Don’t cling to the past

I’ve come across some cases where a desperate need to rank high with a set of keywords resulted in an even more desperate need to rank high with said keywords after the product was discontinued. Not cool.

This means that the search engine result would promise one thing, but the landing page would dismiss this promise with “We don’t have what you’re looking for anymore, but now we have THIS!”. And the visitor is flabbergasted since they actually only wanted the item promised to them in the search engine results.

There are other ways to retain this traffic, and most of them have to do with your marketing strategy in general. Before you pull the plug, you’d sure better have an idea of how to cater to those loyal customers who loved the product. In other words, you need a transition plan.

Whatever you do, don’t retain a landing page just for the sake of traffic. A broken promise is a poor way to begin a customer relationship.

Make sure you have a plan B

For conversions, your website is just one, albeit significant, channel. Even if you can’t commit to turning your website into a super-charged conversion machine, you need to make sure that its role in assisting conversions is not diminished.

Perhaps you have a social media channel, where each person who likes your brand is valued as much as any conversion on your website. In this case, make sure that social media is omnipresent throughout your website.

Perhaps you haven’t jumped on the eShop bandwagon, and you still trust ye olde storefront to bring the customers in. Well, make sure your website gives your store the proper introduction, with sufficient targeting of your core group (with storefronts you’re bound to have a core group) to ensure that people actually locate it and walk through the door.

Or perhaps your website is just a small cog in the machine of a huge, faceless organization, and the website solely exists to drive traffic away from your competition. In that case, bless your black heart, you little devil you.

A promise is a promise is a promise

I’m sorry for this sappy idealism, but I’m about to get married in two weeks, and I’m feeling all soft and fluffy inside.

If you want to convert, you have to keep your promises.

(Read The READY Conversion Optimization Framework for a nice method of evaluating how well you deliver on your promises.)

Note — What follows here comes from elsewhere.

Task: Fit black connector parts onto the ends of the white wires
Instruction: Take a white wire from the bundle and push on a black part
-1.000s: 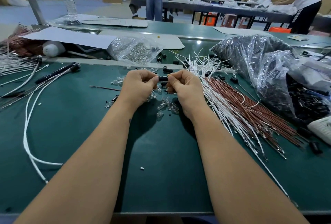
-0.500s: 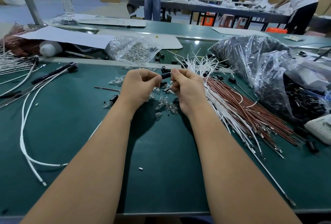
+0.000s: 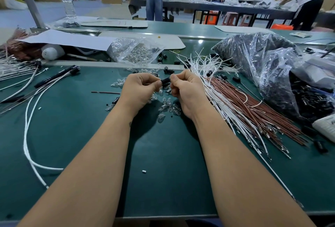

You can’t base your business on the off chance that someone makes a purchase even though they’re disgusted by the manner in which you conduct your online marketing. Conversions are driven by satisfaction, and satisfaction is regulated by the efficiency of your marketing message.

If you sell stove lamps online, and if you’ve manufactured your landing page to target visitors who search for “buy stove lamp online”, providing that the purchase process has been optimized, you’ll be sure to arrive at a high conversion rate.

Next time you’re browsing the web, using search engines ‘n stuff, take a look at the landing pages you are directed to. How many actually have the content you were expecting to find? Depending on your information need, the answer might vary from “none” to “some”. Hardly ever is it “all”.